In its 2020 session, the Swiss Parliament passed the revised Federal Data Protection Act (FADP), which should come into force in the second half of 2022. The Swiss supervisory authority, the Federal Data Protection and Information Commissioner (FDPIC), has published a document outlining the important amendments, which is available here.
The revised FADP (revFADP) covers data protection of natural persons only and includes new definitions for genetic and biometric data, much like the GDPR. The revFADP also incorporates the principles of privacy by design (data protection through technology design) and by default. The FDPIC emphasises that such mechanisms should be “through the use of customer-friendly” programmes that aid data protection.
Art. 10 of the revFADP requires the appointment of data protection officers (DPO), where required, either from within a business or from an outsourced provider and free of conflicts of interest. Unlike the GDPR, it is optional to appoint a DPO for a private business but is a legal requirement for federal bodies. If the DPO is considered professionally independent, autonomous and the task is compatible with their role, following a data protection impact assessment (DPIA), a business can solely rely on in-house advice without the need to consult the FDPIC, even in persistently high risks. Private sector controllers are required to conduct a DPIA only if the planned processing involves high risk to the privacy or rights of data subjects, for example in processing sensitive data. If a DPIA assesses the risk as high, then the controller must obtain an opinion from the FDPIC who may include additions or propose modification measures but only where either it does not have a, or has not consulted with its, DPO.
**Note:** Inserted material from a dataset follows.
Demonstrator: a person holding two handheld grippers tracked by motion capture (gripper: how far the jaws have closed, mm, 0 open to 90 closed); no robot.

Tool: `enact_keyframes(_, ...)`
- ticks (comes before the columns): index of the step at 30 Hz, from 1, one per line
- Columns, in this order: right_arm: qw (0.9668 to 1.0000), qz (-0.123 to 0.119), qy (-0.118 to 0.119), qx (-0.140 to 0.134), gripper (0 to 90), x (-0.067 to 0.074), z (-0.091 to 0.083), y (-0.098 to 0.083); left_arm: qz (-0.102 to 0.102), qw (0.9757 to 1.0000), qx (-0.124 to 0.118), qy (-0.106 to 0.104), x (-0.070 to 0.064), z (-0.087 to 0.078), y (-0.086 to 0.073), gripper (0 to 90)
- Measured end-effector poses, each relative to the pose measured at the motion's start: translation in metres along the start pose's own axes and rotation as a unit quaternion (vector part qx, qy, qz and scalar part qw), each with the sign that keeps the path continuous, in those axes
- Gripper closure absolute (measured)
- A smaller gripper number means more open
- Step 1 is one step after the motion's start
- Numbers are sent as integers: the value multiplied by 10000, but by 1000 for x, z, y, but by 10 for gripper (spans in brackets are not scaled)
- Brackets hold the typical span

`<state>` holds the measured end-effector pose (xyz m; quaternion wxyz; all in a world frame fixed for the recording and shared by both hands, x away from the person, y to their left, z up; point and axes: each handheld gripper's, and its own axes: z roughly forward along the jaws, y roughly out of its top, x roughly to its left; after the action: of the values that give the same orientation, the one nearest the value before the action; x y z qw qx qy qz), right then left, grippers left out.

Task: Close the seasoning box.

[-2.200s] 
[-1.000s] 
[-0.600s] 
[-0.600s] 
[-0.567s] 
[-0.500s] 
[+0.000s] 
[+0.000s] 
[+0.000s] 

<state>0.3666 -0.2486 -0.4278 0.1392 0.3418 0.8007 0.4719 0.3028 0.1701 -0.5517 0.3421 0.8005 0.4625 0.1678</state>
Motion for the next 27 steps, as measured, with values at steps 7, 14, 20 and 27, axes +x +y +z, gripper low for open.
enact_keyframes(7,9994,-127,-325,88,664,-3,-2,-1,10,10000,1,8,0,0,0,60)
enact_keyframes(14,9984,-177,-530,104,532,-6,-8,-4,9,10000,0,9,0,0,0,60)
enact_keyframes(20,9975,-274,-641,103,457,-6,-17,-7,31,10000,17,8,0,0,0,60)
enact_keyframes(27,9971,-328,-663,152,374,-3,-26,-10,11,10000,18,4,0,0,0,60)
Also similar to the GDPR, data controllers and processors are now required to keep a record of all data processing activities (Art. 12). Cross-border transfers of data to third countries remain restricted to the Federal Council’s adequate protection list, unless adequate data protection can be assured.
The revFADP aligns with the GDPR transparency requirements in relation to the information controllers provide to individuals before their data is processed, but includes an additional requirement for data transfers to third countries—namely, that information on laws and any guarantees of appropriate levels of data protection should be provided. In addition, personal data that is only collected incidentally, “along the way” or by law is exempt from the transparency requirements. Data subject rights enshrined under the GDPR are replicated in the revFADP. The right to data portability does not apply where disclosure or transmission of the data to another controller would result in disproportionate cost or effort.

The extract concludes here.